Decomposition of the foliage of Leucaena leucocephala cv. Cunningham associated to Morus alba var. tigriada

F. Ruz Súarez¹, Saray Sánchez Cárdenas² and Marta B. Hernández Chávez ²

¹Estación Meteorológica Indio Hatuey
²Estación Experimental de Pastos y Forrajes «Indio Hatuey» Central España Republicana, CP 44280, Matanzas, Cuba
E-mail: saray@ihatuey.cu

ABSTRACT

This study was designed in an experimental plot where the foliage of Leucaena leucocephala (leucaena) is being used since ten years ago as green manure in the Morus alba (mulberry) crop, in order to determine the decomposition rate of the legume foliage and the relation of this process with some of the biotic and abiotic factors present in the system. For the study of the foliage decomposition dynamics the litter bag method was used. The foliage deposited in these bags was evaluated at six moments during the study stage, which comprised two years.

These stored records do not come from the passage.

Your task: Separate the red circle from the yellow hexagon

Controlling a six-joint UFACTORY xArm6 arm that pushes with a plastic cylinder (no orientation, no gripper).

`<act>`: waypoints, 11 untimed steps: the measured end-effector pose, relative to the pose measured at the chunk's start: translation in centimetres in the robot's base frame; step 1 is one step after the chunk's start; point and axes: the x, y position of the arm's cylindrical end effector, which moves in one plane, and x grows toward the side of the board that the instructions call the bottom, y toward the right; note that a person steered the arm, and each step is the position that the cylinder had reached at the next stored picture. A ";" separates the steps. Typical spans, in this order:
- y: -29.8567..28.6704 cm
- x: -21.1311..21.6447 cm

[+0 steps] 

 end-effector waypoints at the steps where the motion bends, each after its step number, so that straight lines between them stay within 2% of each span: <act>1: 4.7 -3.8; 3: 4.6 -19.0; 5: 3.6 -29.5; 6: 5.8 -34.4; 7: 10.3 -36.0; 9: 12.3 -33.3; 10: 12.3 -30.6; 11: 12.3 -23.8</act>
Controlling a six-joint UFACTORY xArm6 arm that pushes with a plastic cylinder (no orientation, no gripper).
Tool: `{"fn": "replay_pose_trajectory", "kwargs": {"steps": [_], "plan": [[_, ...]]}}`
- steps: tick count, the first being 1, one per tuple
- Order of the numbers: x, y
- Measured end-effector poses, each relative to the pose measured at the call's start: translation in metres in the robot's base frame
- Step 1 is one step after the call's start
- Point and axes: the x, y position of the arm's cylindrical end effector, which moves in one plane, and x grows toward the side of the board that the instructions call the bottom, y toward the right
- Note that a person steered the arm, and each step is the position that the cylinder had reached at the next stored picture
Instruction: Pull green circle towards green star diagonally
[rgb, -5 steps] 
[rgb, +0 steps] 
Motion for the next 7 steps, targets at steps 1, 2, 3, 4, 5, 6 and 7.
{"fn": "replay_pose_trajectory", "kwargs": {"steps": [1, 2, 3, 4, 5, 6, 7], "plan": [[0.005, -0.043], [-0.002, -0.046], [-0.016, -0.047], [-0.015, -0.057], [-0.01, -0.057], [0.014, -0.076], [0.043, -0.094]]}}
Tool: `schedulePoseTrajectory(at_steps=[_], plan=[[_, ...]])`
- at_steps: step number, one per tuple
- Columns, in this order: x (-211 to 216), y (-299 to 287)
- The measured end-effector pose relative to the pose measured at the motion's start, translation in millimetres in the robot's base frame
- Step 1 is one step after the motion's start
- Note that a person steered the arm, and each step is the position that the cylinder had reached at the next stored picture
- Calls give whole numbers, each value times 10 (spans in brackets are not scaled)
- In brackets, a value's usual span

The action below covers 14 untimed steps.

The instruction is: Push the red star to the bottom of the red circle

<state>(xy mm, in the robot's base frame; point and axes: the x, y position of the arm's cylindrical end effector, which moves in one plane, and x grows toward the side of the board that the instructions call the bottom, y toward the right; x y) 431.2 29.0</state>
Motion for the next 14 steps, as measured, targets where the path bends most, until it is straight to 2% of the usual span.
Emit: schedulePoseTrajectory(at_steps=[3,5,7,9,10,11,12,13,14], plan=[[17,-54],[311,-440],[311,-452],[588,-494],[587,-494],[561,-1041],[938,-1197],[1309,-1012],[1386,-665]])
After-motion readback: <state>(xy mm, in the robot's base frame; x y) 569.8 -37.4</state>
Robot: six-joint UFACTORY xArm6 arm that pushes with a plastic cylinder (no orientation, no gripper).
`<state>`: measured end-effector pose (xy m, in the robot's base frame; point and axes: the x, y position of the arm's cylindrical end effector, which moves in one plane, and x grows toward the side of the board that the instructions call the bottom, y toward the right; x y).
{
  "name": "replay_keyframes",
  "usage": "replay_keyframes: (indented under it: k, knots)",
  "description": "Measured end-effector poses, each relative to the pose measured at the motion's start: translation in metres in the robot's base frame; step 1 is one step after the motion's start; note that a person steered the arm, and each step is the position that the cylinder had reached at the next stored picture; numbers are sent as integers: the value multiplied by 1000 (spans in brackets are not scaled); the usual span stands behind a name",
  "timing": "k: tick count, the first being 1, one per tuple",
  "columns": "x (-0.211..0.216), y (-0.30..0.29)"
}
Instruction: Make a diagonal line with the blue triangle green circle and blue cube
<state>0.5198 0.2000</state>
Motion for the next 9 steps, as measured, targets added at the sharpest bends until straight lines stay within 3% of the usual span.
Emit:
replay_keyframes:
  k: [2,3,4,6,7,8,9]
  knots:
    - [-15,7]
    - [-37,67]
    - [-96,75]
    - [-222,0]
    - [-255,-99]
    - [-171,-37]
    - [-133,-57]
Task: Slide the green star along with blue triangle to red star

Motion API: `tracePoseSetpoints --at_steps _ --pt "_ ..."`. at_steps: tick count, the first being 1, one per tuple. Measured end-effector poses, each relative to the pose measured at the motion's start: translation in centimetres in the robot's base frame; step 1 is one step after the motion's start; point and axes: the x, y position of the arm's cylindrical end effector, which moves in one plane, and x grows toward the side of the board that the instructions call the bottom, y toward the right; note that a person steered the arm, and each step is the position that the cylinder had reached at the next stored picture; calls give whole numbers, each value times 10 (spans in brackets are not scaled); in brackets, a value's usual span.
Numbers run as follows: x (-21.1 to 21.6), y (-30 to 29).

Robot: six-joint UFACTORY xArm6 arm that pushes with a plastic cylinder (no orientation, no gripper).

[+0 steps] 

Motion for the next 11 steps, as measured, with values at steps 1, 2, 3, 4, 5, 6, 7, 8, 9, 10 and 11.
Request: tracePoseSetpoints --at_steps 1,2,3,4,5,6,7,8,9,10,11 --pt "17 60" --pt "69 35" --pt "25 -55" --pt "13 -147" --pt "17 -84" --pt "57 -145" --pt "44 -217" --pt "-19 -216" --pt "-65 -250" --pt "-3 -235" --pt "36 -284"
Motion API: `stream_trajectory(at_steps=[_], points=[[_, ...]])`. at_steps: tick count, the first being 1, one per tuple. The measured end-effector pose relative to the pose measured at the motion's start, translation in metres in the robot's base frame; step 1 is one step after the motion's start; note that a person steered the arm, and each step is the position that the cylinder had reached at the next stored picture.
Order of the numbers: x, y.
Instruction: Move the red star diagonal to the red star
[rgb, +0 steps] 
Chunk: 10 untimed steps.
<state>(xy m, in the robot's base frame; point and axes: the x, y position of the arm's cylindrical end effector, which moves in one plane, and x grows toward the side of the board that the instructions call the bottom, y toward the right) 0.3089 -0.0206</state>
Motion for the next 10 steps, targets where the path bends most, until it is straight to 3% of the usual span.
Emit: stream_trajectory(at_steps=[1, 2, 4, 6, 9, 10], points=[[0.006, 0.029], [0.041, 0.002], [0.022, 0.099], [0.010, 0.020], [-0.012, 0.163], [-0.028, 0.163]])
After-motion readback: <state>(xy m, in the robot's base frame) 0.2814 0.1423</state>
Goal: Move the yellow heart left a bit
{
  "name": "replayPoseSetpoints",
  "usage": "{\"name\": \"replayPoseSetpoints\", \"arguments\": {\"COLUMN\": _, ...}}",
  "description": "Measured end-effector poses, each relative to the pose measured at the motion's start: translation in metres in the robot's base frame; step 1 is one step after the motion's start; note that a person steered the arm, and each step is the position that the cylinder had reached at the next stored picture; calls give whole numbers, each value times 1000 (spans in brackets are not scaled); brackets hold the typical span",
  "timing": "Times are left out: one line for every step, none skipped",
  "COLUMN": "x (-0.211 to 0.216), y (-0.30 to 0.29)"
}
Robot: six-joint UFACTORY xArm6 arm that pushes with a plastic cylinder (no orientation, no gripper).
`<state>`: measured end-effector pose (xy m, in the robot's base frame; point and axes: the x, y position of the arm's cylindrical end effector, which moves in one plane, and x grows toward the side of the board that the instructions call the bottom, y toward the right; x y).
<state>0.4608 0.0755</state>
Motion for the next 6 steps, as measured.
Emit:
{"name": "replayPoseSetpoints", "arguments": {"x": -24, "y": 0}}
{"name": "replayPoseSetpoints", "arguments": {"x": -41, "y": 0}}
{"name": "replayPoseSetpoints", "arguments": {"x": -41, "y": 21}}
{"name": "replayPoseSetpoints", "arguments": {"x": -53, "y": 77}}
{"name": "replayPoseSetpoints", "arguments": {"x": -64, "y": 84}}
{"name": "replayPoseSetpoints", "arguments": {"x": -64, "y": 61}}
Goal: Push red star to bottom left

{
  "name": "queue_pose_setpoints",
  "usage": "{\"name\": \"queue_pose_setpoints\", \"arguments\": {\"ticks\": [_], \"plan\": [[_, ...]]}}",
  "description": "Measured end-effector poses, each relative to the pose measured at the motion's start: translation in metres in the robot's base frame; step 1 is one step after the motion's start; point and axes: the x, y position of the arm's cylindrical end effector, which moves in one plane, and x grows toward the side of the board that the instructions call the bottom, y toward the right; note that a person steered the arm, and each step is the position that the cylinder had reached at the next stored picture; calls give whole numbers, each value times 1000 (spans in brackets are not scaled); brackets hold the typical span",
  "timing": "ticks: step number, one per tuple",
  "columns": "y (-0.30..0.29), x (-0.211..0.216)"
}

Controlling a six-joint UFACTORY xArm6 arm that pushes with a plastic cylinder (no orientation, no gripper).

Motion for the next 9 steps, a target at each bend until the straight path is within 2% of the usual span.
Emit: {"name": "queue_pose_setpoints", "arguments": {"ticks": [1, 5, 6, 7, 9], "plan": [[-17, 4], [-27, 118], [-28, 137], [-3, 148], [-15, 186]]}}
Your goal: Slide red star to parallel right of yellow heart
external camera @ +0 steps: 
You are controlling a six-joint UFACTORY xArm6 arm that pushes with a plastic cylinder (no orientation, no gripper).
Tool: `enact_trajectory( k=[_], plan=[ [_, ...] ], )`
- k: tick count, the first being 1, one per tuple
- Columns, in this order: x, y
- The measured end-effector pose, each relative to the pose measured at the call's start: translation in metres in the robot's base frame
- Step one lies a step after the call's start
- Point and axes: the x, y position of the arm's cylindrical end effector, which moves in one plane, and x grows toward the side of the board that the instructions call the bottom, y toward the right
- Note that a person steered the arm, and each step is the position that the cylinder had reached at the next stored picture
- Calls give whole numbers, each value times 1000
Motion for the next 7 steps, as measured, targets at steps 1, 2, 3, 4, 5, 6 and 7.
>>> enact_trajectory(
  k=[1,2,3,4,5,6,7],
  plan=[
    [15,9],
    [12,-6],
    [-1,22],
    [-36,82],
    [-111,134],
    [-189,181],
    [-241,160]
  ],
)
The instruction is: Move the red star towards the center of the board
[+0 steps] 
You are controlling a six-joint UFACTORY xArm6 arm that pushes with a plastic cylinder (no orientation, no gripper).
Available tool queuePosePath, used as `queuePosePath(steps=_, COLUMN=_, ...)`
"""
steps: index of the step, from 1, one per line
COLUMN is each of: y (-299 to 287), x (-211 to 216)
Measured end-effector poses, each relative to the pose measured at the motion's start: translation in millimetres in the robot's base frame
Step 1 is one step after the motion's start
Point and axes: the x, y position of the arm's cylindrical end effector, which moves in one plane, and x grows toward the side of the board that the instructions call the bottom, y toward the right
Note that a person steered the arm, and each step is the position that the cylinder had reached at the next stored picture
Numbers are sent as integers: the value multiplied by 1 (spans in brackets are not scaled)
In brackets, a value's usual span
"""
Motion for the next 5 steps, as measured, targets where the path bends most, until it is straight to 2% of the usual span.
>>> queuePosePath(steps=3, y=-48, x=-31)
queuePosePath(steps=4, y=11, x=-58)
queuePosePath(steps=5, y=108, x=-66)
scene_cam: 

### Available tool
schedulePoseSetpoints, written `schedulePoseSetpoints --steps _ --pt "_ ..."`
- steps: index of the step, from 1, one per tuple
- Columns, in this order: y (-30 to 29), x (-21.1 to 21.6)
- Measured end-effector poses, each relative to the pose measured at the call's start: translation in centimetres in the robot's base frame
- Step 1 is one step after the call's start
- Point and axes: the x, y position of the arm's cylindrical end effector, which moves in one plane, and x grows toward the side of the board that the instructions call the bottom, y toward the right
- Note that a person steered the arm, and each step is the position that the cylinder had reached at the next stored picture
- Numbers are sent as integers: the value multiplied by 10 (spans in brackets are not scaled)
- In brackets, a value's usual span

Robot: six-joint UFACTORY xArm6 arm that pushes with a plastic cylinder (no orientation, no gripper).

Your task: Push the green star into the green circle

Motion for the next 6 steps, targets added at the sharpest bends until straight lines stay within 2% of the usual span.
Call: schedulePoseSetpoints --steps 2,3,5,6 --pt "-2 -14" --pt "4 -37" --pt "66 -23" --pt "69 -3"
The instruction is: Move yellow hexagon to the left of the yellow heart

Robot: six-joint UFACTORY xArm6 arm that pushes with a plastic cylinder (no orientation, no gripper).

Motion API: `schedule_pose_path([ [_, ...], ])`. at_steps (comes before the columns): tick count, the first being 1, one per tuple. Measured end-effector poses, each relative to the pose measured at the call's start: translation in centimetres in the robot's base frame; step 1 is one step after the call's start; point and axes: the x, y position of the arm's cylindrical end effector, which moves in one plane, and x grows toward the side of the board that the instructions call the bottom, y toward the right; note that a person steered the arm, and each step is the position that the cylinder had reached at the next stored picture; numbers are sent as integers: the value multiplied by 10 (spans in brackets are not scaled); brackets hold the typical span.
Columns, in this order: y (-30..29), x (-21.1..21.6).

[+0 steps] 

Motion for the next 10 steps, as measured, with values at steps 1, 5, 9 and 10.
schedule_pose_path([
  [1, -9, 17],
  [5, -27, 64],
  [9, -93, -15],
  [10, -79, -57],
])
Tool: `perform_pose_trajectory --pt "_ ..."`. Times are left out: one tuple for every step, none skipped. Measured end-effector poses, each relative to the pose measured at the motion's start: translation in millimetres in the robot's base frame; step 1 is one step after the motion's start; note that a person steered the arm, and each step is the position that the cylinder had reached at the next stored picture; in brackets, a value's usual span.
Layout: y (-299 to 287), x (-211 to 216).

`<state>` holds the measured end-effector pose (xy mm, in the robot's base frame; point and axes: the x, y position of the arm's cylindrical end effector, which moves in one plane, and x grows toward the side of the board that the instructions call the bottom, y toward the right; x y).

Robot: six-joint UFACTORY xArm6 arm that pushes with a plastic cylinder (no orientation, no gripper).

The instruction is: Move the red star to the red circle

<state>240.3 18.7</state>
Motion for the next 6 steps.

In each recollection date, the macrofauna population was determined on the remnant litter of each bag through manual separation, according to the methodology of the International Research Program «Tropical Soil Biology and Fertility» (TSBF). The taxonomic composition of the macrofauna associated to the decomposition process of the leucaena foliage was constituted by four Phyla, six classes and seven orders. From the organisms, 97 % were detritivores and 3 %, predators. The type of bag did not influence the foliage decomposition and the climate factors played a decisive role in this process.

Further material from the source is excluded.